In certain embodiments, about two thirds of the carboxylic groups in the AA-MA copolymer may be bound to hydroxyapatite. In some embodiments, about one quarter or more, about one third or more, about one half or more, about two thirds or more, or substantially all of the carboxylic groups in the AA-MA copolymer may be bound to hydroxyapatite.
In certain embodiments about 0.05 wt % or more, about 0.1 wt % or more, about 0.15 wt % or more, about 0.2 wt % or more, about 0.25 wt % or more, about 0.3 wt % or more, about 0.35 wt % or more, about 0.4 wt % or more, about 0.45 wt % or more, about 0.5 wt % or more of the Ca+2 ions may be extracted by an AA-MA copolymer based on total weight of Ca+2 in the hydroxyapatite. In some embodiments, a copolymer of AA-MA may decalcify the hydroxyapatite more rapidly than an acrylic acid homopolymer.
Oral care composition according to embodiments may comprise at least one AA-MA copolymer or a salt thereof and a pharmaceutically acceptable excipient. In certain embodiments, the oral care composition may comprise an effective amount of at least one AA-MA copolymer or a salt thereof to prevent or minimize formation of stains on a tooth surface. In certain embodiments, the oral care composition may comprise an effective amount of at least one AA-MA copolymer or a salt thereof to remove or reduce existing stains from a tooth surface.
Suitable AA-MA copolymers may have a molecular weight ranging from about 5,000 g/mol to about 300,000 g/mol, from about 15,000 g/mol to about 200,000 g/mol, from about 30,000 g/mol to about 100,000 g/mol, from about 40,000 g/mol to about 80,000, from about 45,000 g/mol to about 75,000, about 50,000 g/mol, or about 70,000 g/mol. In some embodiments, higher molecular weight polymers may adhere better to a tooth surface.

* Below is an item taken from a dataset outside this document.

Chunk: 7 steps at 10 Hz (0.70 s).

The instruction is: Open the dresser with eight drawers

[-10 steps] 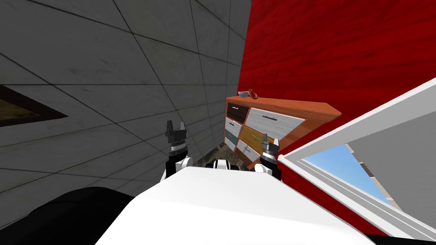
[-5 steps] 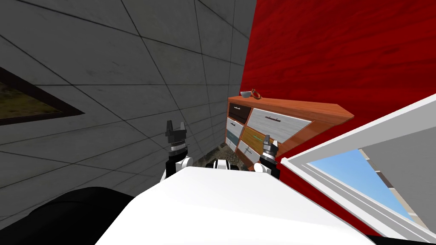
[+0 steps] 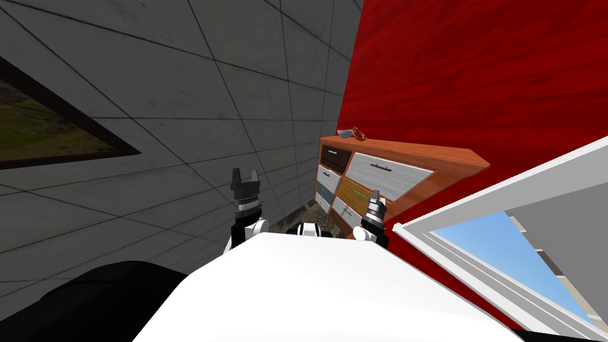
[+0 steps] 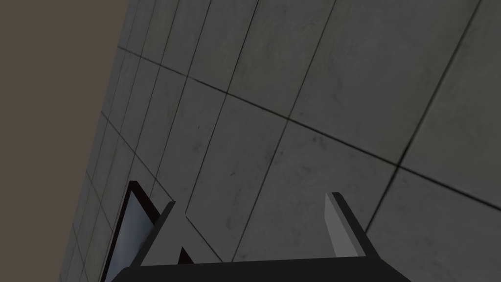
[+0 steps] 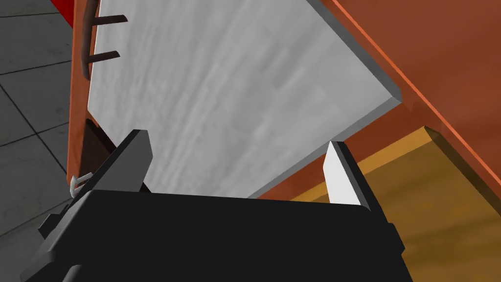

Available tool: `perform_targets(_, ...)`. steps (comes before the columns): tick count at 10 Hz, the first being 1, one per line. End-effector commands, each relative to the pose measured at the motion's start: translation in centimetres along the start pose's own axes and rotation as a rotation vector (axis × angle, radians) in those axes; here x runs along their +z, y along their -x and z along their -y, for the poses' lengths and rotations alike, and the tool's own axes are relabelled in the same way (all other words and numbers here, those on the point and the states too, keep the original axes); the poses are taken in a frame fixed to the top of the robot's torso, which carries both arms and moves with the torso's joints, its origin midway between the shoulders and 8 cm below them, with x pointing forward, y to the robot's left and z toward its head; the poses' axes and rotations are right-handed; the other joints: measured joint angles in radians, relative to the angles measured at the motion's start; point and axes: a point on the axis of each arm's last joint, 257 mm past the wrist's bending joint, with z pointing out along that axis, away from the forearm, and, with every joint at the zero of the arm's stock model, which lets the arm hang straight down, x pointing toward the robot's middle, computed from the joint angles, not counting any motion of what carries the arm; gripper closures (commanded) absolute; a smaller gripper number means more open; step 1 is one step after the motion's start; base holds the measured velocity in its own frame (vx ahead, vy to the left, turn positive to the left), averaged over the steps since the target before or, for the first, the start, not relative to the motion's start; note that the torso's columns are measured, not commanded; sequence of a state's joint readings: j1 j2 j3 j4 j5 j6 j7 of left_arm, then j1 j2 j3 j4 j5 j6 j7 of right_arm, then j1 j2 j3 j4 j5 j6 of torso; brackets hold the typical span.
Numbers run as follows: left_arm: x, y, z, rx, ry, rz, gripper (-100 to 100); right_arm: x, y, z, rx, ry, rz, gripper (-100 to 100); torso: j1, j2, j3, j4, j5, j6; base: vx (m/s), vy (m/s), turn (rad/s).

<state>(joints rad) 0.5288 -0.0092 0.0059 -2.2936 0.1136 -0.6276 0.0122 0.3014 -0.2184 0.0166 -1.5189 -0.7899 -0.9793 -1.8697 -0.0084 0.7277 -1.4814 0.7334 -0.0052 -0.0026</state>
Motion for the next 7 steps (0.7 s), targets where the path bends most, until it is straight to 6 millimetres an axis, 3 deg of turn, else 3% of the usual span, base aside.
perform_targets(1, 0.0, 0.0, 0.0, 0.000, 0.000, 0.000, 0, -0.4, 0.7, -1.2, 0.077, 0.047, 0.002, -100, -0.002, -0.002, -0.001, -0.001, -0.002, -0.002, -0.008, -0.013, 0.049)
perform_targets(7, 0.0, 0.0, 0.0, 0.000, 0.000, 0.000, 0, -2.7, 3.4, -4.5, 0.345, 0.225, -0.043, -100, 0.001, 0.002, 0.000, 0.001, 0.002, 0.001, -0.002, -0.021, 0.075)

Suitable AA-MA copolymers may also have a molar ratio of AA to MA ranging from about 1:50 to about 50:1, from about 1:30 to about 30:1, from about 1:20 to about 20:1, from about 1:10 to about 10:1, from about 1:9 to about 9:1, from about 1:1 to about 10:1, from about 1:1 to about 9:1, from about 1:1 to about 5:1, from about 1:1 to about 4:1, from about 1:1 to about 3:1, about 1:0.6, or about 1:0.3.

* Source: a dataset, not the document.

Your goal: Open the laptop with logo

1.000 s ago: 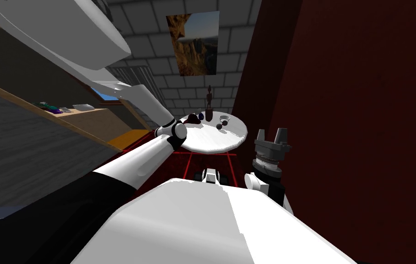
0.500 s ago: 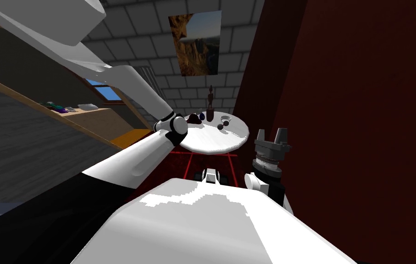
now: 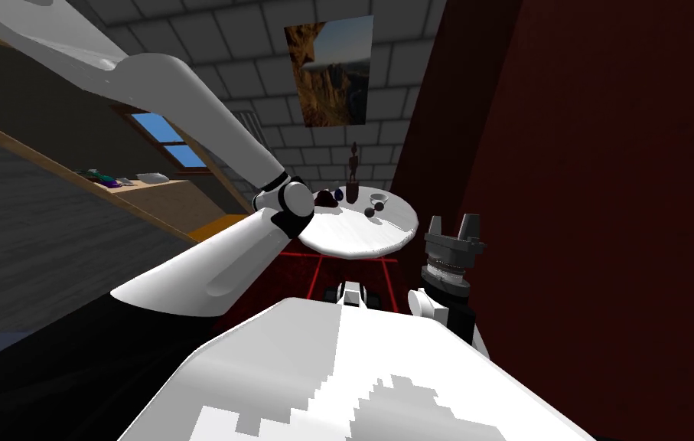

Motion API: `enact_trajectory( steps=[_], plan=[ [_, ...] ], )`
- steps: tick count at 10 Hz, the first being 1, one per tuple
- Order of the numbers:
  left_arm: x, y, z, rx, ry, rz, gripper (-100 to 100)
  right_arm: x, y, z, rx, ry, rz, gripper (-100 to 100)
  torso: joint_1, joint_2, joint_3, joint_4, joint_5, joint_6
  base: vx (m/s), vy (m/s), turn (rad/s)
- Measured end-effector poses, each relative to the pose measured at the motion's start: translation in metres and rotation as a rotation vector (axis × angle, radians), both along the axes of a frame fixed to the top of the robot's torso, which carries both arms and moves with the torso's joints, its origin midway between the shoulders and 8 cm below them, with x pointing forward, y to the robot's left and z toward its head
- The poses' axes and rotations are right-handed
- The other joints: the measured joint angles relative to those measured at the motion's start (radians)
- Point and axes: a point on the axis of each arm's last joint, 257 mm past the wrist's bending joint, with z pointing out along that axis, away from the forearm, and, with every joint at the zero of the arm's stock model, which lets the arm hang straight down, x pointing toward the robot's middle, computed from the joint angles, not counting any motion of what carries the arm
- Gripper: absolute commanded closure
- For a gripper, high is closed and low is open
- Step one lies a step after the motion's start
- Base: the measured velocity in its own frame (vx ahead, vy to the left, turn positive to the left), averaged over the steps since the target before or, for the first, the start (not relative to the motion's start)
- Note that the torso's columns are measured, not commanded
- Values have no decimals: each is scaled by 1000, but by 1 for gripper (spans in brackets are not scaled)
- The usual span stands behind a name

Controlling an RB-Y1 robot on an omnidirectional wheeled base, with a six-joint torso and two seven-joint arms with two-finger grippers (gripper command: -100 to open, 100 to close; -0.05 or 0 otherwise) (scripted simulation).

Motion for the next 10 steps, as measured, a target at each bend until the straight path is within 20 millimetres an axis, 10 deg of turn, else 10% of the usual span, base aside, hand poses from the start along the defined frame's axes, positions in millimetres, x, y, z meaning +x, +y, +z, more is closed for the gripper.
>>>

In some embodiments, the oral care compositions disclosed herein may comprise a pharmaceutically acceptable excipient, including but not limited to, a solvent, a thickener, a buffer, a humectant, a surfactant, an abrasive, a sweetener, a flavorant, a pigment, a dye, an anti-caries agent, an anti-bacterial agent, a whitening agent, a desensitizing agent, a preservative, or a mixture thereof. In some embodiments, the oral care composition may comprise from about 10 wt % to about 99.9 wt %, from about 30 wt % to about 99.7 wt %, from about 50 wt % to about 99.5 wt %, from about 60 wt % to about 99 wt %, from about 70 wt % to about 98 wt %, from about 80 wt % to about 97 wt %, from about 90 wt % to about 99.99 wt %, from about 92 wt % to about 99.9 wt %, from about 95 to about 99.7 wt %, from about 97 wt % to about 99.5 wt %, from about 98.8 to about 99.4, about 99.3, about 99.2, about 99.1, about 98.9, about 97 wt %, about 98 wt %, or about 99 wt % of a pharmaceutically acceptable excipient.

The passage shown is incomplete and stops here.